* [Task inputs]:

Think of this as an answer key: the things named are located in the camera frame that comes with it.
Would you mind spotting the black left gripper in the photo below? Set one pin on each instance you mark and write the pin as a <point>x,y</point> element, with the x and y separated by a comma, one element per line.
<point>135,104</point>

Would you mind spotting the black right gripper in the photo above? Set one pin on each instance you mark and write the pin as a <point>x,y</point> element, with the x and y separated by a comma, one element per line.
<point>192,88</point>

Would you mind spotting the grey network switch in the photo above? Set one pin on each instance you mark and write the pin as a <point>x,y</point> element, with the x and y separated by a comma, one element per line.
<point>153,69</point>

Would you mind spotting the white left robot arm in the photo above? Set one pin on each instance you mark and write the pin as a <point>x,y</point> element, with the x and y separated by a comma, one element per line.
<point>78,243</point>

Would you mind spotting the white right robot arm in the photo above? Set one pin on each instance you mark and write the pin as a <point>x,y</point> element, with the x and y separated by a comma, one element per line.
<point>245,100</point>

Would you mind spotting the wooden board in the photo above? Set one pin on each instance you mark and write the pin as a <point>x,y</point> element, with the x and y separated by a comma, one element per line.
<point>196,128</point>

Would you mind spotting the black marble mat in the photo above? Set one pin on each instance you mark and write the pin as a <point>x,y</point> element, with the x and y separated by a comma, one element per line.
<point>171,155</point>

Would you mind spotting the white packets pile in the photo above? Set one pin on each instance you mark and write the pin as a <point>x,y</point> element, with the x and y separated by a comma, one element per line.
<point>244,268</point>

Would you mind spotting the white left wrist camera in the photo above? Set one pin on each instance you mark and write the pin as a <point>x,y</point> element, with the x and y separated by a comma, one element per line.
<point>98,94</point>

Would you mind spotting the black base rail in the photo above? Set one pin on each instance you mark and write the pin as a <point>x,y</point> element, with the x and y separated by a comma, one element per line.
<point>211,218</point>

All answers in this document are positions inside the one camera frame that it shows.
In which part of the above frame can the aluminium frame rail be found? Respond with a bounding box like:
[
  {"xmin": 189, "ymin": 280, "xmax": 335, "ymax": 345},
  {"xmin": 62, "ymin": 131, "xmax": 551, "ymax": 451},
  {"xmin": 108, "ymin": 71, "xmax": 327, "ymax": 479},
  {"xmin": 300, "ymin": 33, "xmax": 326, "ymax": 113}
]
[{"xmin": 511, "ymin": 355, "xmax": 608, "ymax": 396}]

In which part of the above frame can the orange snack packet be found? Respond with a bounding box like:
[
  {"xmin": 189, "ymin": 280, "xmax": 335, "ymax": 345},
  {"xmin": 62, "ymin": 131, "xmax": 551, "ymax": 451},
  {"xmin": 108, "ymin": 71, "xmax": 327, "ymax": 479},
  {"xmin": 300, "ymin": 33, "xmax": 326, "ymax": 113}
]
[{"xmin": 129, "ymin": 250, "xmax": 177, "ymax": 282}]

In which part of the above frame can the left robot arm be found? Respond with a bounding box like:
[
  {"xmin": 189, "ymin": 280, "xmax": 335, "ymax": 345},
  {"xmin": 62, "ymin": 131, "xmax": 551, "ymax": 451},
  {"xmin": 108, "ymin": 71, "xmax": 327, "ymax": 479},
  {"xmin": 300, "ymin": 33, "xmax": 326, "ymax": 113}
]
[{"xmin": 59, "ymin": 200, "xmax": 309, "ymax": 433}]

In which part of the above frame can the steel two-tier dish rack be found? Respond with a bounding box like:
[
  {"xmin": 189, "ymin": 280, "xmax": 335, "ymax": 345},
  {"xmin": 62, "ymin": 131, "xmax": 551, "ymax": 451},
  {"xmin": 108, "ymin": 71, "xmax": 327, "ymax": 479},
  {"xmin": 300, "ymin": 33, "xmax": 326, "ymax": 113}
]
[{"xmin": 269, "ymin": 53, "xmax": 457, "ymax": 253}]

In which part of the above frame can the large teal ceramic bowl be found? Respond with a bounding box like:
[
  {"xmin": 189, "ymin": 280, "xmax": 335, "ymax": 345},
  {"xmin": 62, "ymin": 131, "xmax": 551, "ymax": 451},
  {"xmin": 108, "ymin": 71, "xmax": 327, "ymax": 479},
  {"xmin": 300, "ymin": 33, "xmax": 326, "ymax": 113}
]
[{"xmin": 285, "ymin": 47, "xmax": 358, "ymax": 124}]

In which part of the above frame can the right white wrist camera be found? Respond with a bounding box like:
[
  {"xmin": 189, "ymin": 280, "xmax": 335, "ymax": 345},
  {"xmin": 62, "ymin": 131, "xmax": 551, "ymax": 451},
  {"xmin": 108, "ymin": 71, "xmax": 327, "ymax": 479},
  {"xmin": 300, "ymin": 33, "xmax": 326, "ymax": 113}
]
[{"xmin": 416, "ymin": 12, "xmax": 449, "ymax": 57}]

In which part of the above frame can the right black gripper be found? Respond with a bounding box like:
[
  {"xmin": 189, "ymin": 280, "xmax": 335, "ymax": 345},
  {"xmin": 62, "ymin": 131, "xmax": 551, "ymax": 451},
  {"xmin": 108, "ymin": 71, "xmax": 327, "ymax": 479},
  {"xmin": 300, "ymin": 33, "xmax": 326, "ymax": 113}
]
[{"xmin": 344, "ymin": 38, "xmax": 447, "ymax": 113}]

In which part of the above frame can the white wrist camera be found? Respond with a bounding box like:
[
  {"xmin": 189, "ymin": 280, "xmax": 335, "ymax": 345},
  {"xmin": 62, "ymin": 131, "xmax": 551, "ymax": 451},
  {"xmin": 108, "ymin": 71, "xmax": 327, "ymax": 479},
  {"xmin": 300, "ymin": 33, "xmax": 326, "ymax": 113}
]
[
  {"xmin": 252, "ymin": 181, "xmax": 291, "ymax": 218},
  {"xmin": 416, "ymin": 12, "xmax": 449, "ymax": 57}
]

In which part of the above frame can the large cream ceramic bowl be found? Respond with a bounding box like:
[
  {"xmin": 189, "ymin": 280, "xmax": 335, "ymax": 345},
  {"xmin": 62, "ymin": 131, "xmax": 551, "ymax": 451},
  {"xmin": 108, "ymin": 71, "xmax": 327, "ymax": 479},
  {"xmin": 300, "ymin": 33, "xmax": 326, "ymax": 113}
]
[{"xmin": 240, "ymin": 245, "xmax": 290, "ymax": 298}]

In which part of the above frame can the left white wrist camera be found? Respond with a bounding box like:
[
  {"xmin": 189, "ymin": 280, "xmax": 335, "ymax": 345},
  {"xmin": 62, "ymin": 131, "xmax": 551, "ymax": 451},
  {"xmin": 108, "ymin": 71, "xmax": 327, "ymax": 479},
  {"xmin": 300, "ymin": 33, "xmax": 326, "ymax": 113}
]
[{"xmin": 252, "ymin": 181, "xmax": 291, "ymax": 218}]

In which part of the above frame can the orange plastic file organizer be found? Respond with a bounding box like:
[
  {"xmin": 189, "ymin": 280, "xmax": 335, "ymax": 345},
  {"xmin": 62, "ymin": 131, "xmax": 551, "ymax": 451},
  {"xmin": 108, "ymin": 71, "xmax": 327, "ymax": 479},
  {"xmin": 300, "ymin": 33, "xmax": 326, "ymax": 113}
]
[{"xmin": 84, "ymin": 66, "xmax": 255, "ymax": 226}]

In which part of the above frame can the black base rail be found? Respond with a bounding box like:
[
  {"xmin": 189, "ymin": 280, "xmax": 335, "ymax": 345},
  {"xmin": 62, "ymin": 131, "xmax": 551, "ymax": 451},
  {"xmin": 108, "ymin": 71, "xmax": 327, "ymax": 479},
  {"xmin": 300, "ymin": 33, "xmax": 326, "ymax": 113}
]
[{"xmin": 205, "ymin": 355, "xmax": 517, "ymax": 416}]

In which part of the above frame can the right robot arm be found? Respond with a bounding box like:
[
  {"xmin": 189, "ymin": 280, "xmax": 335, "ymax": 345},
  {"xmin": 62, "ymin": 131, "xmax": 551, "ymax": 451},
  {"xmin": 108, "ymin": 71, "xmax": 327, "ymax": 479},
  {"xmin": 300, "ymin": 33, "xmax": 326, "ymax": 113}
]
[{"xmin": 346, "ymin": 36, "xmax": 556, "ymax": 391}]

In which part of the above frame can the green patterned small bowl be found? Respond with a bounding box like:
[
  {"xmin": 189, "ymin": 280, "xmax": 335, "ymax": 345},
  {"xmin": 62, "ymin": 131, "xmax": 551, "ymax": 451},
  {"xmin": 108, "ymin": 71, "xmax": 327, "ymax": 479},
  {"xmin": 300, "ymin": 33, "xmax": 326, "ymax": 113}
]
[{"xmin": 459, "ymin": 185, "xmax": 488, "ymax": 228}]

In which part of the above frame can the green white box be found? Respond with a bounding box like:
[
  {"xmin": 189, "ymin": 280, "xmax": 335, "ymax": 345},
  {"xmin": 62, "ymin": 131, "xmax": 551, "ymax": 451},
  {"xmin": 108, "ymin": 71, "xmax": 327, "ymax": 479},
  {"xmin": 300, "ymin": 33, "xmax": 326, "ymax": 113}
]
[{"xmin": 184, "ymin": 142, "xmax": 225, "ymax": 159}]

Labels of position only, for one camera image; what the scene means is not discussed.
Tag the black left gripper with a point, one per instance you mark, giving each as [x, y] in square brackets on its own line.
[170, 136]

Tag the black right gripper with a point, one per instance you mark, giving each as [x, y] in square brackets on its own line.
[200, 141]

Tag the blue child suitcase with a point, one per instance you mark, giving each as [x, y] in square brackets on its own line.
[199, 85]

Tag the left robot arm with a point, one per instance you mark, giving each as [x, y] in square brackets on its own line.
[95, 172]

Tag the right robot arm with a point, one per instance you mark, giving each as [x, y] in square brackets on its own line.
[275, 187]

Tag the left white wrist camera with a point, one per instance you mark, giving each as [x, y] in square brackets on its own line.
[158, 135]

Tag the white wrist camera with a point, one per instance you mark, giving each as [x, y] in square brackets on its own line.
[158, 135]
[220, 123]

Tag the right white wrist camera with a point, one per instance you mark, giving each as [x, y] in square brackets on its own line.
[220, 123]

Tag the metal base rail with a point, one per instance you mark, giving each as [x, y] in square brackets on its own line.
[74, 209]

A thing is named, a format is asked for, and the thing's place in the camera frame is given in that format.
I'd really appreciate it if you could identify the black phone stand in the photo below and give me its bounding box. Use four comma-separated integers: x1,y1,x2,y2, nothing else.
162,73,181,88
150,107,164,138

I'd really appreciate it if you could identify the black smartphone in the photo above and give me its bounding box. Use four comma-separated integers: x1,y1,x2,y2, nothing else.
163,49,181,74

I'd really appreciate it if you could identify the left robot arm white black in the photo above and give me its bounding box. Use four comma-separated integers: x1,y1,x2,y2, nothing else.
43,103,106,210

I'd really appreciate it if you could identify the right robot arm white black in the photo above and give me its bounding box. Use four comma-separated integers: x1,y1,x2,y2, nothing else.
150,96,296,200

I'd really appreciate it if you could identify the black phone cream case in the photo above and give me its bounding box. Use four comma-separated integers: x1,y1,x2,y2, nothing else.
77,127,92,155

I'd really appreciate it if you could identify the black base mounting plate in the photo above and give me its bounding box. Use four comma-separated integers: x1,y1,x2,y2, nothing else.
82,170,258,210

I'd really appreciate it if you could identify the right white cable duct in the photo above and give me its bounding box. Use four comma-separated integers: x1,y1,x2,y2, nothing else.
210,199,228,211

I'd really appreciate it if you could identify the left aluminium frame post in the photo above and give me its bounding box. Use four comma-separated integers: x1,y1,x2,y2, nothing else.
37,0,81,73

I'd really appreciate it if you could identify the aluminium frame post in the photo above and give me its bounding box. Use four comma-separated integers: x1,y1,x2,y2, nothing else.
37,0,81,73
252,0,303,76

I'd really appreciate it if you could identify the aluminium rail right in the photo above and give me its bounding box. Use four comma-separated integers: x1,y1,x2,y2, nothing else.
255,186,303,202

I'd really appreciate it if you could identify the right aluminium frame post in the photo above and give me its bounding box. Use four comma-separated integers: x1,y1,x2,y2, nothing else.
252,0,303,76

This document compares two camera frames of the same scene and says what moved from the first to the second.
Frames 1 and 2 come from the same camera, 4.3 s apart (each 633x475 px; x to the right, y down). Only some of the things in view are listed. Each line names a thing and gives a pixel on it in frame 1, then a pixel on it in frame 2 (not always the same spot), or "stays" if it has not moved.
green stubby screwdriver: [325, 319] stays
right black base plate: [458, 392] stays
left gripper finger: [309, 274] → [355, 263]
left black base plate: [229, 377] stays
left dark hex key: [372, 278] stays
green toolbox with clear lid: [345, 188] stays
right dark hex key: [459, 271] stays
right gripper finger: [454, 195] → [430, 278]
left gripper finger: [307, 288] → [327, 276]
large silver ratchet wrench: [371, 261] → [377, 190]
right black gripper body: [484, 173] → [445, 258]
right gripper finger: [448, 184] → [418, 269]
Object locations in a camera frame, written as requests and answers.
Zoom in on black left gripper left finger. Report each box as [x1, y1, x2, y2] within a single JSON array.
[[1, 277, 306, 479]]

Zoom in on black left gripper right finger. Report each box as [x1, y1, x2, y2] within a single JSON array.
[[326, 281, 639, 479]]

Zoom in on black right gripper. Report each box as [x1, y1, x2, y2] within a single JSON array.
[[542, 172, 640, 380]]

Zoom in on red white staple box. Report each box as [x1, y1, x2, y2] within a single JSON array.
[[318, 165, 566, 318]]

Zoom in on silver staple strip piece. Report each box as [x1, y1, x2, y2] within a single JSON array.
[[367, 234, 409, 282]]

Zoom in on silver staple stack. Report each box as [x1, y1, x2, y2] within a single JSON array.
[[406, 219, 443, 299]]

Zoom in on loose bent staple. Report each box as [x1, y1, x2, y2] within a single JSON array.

* [What is needed]: Only one stretch of the data above is needed. Restate it word for word, from the line containing "Would you mind spotting the black right" through the line containing "<point>192,88</point>", both ends included.

* [Task answer]:
Would you mind spotting the black right gripper in the photo above? Set one pin on each instance you mark and write the pin as a <point>x,y</point> element, with the x and y separated by a comma, one element per line.
<point>192,88</point>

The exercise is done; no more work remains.